EMAGE mouse embryo spatial gene expression database: 2010 update

Lorna Richardson, Shanmugasundaram Venkataraman, Peter Stevenson, Yiya Yang, Nicholas Burton, Jianguo Rao, Malcolm Fisher, Richard A. Baldock, Duncan R. Davidson and Jeffrey H. Christiansen*

MRC Human Genetics Unit, Institute of Genetics and Molecular Medicine, Western General Hospital, Edinburgh EH4 2XU, UK

*To whom correspondence should be addressed. Tel: +44 131 332 2471; Fax +44 131 467 8456; Email: Jeff.Christiansen{at}hgu.mrc.ac.uk

Received August 27, 2009. Accepted August 31, 2009.

EMAGE (http://www.emouseatlas.org/emage) is a freely available online database of in situ gene expression patterns in the developing mouse embryo. Gene expression domains from raw images are extracted and integrated spatially into a set of standard 3D virtual mouse embryos at different stages of development, which allows data interrogation by spatial methods. An anatomy ontology is also used to describe sites of expression, which allows data to be queried using text-based methods.
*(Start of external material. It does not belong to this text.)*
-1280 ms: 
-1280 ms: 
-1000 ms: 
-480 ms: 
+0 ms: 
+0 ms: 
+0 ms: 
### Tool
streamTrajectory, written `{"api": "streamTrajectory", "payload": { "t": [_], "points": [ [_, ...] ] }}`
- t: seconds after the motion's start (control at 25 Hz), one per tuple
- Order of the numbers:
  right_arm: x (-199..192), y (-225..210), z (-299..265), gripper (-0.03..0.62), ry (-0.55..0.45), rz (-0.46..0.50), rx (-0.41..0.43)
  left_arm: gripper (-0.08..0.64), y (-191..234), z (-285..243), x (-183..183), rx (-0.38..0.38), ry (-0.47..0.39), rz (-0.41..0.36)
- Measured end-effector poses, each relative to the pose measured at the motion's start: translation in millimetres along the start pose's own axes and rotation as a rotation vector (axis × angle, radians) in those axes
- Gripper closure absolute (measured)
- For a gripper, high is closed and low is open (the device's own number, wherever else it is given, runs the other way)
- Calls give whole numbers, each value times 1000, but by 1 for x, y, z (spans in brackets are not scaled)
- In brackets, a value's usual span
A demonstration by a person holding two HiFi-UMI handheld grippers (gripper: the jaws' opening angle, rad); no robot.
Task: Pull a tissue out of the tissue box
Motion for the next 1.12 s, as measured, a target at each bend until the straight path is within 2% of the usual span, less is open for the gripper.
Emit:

Here, we describe recent enhancements to EMAGE including: the release of a completely re-designed website, which offers integration of many different search functions in HTML web pages, improved user feedback and the ability to find similar expression patterns at the click of a button; back-end refactoring from an object oriented to relational architecture, allowing associated SQL access; and the provision of further access by standard formatted URLs and a Java API. We have also increased data coverage by sourcing from a greater selection of journals and developed automated methods for spatial data annotation that are being applied to spatially incorporate the genome-wide (~19 000 gene) ‘EURExpress’ dataset into EMAGE.